When people thank me for my military service, I am put in an awkward and uncomfortable position which I do not like at all. Through conversations with other veterans, I have found that almost all of them dislike being thanked for their service as well.
I know that most people mean well, and think that they are lifting our spirits by thanking us for our service. I know that previous generations of veterans did not receive warm welcomes when they returned home. I don’t wish to sound ungrateful. I would certainly rather feel awkward than ashamed.
It’s just that the guys I have spoken to all say the same thing – we didn’t join the military so that we would be thanked for it ten years later. Even when it’s obviously sincere, it leaves us unsure of what to say.
Speaking only for myself, many times it comes across as hollow. It’s as if they don’t know what to say about us being in the military, so they pay lip service to thanking us and move on to talking about the weather.

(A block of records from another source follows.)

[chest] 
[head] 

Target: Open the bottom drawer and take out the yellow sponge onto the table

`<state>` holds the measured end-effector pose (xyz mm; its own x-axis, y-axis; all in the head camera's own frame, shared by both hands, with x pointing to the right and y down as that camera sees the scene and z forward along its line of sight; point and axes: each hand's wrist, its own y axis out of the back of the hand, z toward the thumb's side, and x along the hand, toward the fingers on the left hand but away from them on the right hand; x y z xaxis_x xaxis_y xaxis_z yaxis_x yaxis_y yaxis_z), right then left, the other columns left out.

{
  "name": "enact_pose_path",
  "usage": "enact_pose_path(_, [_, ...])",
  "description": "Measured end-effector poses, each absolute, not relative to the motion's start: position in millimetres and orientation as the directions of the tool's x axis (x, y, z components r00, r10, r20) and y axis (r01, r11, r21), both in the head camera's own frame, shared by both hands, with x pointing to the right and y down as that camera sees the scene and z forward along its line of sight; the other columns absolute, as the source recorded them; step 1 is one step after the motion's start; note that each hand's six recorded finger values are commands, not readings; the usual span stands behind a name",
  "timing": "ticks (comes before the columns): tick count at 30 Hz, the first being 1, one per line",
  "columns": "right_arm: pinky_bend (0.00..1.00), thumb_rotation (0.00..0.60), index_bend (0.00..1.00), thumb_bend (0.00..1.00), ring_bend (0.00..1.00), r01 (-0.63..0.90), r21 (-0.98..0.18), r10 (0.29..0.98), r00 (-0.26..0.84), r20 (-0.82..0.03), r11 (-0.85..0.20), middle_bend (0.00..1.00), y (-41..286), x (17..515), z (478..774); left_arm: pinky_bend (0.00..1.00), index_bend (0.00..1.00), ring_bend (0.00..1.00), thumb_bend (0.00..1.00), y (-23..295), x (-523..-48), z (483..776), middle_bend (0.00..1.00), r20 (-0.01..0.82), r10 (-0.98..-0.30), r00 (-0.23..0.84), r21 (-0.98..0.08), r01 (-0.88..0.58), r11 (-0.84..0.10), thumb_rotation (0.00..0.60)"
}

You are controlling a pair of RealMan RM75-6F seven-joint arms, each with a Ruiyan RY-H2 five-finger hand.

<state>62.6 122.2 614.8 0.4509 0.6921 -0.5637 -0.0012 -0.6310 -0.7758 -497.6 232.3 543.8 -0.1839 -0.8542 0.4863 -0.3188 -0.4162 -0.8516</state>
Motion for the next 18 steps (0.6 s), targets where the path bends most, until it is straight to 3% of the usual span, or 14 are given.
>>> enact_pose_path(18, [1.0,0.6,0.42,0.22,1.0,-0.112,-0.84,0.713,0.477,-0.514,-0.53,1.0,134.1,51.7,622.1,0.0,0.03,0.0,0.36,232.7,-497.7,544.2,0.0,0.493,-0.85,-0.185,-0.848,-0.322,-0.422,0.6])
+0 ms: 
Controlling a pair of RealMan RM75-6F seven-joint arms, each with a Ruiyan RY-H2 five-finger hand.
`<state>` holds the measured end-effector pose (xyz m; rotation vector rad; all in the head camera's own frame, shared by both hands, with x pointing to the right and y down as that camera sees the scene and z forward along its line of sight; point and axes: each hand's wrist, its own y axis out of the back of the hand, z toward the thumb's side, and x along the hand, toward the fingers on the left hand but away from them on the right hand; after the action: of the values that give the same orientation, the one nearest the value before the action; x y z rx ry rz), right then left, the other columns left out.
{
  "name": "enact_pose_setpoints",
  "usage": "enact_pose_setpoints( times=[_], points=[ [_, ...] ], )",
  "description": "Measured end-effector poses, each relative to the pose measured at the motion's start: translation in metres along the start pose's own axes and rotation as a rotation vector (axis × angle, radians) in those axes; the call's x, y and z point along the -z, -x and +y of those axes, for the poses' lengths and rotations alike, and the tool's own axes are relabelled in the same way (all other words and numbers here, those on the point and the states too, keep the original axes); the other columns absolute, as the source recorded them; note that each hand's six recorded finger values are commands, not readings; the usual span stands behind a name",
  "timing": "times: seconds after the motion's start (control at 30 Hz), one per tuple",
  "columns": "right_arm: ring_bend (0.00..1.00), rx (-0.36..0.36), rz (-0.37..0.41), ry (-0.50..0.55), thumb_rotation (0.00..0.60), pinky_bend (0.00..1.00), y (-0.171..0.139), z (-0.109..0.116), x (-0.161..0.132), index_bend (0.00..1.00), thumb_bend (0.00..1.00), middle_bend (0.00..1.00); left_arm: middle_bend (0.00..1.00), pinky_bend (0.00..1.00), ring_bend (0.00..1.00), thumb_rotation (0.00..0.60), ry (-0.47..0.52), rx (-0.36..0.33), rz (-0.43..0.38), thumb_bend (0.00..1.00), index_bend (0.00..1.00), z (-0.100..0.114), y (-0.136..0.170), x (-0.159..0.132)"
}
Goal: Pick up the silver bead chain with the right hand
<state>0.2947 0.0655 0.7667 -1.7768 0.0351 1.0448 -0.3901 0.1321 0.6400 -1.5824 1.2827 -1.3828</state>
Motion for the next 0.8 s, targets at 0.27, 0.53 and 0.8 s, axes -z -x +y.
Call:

As to exactly why it makes me feel awkward – it is a reminder of a time that I don’t really like to visit or dwell on unless I’m with very close friends (who were in the military, generally). In real life, I avoid attracting attention to the fact that I was in the military – no veteran plates or military stickers on my cars, almost no military shirts other than my French Paratrooper shirt and a 5th Marines shirt which I wear during workouts, and if people ask me about being in the military, I try to leave it at “I was in the Navy.” But as I said above, I’m not alone in this awkward feeling.
The other day, I heard a few men talking to a guy who had been severely injured during the first part of the war in Iraq. They discussed his injury (largely without his involvement) and then capped it off with a “thanks for your service.” To the men, it probably seemed respectful. To me, it seemed like the Soldier was an animal in the zoo, a creature to be examined and praised and then ignored once a socially acceptable amount of time had been dedicated to the topic. I could see from his body language and lack of a response that he was very uncomfortable. I later spoke one-on-one with him, and he confirmed that it felt “weird” to be thanked.

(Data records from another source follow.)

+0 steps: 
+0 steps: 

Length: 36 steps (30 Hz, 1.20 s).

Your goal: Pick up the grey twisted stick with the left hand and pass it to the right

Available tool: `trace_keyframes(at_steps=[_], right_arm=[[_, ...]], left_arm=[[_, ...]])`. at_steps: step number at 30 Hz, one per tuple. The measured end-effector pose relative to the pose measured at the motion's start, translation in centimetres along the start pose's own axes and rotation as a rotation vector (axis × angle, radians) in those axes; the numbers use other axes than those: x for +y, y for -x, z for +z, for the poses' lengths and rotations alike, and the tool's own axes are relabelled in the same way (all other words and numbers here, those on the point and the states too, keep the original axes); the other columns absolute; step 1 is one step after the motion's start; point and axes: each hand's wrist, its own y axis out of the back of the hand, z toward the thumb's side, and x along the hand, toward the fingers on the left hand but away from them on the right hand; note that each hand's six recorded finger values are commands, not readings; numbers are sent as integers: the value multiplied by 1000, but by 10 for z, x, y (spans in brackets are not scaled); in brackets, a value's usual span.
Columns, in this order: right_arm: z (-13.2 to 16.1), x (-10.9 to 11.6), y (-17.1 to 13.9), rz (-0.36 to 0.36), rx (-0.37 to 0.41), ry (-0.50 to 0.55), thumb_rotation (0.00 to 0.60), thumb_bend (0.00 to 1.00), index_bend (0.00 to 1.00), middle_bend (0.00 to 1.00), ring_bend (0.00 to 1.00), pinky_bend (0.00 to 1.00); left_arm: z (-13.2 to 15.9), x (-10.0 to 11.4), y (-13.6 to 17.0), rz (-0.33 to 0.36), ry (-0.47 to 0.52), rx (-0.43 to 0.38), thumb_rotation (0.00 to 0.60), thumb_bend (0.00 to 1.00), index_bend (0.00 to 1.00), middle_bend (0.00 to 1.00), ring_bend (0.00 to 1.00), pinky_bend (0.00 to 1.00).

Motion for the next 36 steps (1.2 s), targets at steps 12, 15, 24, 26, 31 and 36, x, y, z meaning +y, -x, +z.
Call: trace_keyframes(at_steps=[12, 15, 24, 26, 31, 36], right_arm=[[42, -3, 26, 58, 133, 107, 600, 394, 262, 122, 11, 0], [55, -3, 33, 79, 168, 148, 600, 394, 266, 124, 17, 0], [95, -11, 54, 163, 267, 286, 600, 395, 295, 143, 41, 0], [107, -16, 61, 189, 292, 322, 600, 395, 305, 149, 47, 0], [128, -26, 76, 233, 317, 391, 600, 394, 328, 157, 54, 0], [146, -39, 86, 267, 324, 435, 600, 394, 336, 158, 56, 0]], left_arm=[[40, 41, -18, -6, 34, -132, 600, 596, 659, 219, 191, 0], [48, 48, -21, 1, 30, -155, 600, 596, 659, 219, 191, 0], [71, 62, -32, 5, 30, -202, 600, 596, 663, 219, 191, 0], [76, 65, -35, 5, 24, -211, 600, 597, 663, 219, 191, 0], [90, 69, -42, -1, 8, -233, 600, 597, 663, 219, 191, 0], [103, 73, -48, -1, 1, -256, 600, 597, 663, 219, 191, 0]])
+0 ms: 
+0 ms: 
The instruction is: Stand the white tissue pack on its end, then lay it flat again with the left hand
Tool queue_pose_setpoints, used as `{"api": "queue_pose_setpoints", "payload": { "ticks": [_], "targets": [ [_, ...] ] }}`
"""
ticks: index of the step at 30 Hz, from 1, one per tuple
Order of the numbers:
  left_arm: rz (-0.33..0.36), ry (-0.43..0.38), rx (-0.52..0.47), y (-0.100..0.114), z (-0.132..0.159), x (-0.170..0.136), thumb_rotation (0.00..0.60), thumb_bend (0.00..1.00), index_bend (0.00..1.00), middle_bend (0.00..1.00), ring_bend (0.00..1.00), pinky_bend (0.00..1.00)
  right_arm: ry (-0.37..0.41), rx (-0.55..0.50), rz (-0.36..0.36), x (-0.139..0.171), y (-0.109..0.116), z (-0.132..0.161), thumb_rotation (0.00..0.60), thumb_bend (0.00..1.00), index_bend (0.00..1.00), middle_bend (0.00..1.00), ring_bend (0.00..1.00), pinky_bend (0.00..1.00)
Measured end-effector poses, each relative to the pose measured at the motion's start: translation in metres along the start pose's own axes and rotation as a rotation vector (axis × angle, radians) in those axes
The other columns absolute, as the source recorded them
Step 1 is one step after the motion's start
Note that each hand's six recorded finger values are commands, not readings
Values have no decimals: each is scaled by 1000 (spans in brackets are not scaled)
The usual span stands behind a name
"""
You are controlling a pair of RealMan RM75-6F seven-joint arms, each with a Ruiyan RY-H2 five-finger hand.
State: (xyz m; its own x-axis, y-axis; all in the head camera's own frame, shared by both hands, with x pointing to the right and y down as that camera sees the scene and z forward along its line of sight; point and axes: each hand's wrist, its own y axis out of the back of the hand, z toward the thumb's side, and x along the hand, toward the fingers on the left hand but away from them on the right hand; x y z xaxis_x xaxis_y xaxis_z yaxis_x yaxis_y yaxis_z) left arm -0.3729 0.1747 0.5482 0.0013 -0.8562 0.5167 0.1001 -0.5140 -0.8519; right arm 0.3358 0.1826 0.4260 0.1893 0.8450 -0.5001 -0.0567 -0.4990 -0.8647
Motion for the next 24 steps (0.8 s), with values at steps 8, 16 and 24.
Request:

On the other hand, I was in a bar with one of my Marines – a man I had not seen in seven years – last night, and somehow a bar patron found out that we were in the military (the details are slightly hazy to me). He thanked us for our service and insisted upon buying us drinks, which in my case was Macallan. Perhaps it was hypocritical of me, but I can’t turn down a good single malt, so I accepted.
In most cases, though, I simply want to be left alone. In the abstract I can appreciate the thought when it is genuine, but please don’t thank me for my service.